◆ **Records drawn from a dataset**:
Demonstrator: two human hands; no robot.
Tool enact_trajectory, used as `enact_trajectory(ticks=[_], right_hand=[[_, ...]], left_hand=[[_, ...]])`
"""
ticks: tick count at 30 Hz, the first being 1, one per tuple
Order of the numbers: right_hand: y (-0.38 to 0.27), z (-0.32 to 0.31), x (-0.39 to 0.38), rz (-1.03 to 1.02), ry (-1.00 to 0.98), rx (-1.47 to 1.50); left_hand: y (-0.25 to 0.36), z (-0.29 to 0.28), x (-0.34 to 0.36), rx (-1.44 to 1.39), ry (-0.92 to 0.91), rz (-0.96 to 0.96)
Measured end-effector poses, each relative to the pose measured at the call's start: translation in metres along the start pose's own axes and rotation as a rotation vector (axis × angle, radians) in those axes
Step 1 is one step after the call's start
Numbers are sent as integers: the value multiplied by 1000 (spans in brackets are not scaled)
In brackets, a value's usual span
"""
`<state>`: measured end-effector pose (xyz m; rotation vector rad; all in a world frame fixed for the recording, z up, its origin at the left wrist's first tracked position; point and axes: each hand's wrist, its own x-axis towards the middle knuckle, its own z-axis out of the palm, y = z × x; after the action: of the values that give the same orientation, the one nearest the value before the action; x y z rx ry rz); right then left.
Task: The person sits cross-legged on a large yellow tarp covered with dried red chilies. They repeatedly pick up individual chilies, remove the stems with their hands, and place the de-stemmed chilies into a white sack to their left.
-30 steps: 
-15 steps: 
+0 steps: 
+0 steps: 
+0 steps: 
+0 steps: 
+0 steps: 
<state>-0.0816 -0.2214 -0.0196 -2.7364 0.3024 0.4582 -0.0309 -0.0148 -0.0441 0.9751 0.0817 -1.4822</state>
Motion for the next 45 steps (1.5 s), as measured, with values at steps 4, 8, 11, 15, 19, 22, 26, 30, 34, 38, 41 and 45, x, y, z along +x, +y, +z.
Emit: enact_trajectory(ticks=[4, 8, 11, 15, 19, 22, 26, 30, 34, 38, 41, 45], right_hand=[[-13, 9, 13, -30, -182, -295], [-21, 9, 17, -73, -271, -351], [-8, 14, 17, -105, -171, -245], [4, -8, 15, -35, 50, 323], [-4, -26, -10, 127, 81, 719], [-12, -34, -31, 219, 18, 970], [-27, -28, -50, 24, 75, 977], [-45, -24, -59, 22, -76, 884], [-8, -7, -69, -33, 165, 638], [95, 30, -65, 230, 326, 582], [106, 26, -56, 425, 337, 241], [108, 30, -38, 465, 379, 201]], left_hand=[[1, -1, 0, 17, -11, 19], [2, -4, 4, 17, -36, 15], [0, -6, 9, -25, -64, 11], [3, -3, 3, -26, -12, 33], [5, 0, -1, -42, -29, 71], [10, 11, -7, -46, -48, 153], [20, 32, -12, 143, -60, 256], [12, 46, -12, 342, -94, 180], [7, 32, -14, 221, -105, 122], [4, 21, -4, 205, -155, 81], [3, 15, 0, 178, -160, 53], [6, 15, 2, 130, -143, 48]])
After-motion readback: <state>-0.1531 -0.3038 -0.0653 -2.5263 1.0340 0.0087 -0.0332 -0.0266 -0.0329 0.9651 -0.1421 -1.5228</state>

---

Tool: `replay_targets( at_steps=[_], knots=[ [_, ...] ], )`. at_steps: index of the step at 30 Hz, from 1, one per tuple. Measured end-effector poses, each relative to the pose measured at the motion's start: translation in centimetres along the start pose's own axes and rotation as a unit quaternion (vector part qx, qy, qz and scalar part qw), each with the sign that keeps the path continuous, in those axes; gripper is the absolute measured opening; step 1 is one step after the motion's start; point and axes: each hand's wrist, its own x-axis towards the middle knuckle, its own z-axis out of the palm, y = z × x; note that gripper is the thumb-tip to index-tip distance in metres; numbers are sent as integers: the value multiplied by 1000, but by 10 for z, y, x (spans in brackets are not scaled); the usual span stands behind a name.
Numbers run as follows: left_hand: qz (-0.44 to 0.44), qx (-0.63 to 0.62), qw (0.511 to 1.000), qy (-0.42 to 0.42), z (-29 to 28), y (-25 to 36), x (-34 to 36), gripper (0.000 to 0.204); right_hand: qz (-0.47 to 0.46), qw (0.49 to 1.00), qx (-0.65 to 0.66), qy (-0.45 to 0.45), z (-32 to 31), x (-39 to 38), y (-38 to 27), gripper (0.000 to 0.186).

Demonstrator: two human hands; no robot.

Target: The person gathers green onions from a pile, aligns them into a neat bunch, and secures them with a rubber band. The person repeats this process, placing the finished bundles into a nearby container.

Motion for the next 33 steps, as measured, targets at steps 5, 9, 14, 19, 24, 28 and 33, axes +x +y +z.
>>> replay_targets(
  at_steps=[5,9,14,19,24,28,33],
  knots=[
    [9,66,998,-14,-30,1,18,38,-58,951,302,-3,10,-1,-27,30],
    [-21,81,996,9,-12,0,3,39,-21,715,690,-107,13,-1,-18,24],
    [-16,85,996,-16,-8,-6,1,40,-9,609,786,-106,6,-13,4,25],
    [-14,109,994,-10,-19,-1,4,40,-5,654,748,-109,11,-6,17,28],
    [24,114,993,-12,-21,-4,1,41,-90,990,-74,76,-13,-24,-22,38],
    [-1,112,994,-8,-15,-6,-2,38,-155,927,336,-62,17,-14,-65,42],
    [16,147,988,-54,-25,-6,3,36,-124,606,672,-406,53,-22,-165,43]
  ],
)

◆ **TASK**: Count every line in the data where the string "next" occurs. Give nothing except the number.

◆ **RESPONSE TO THE EXERCISE**: 2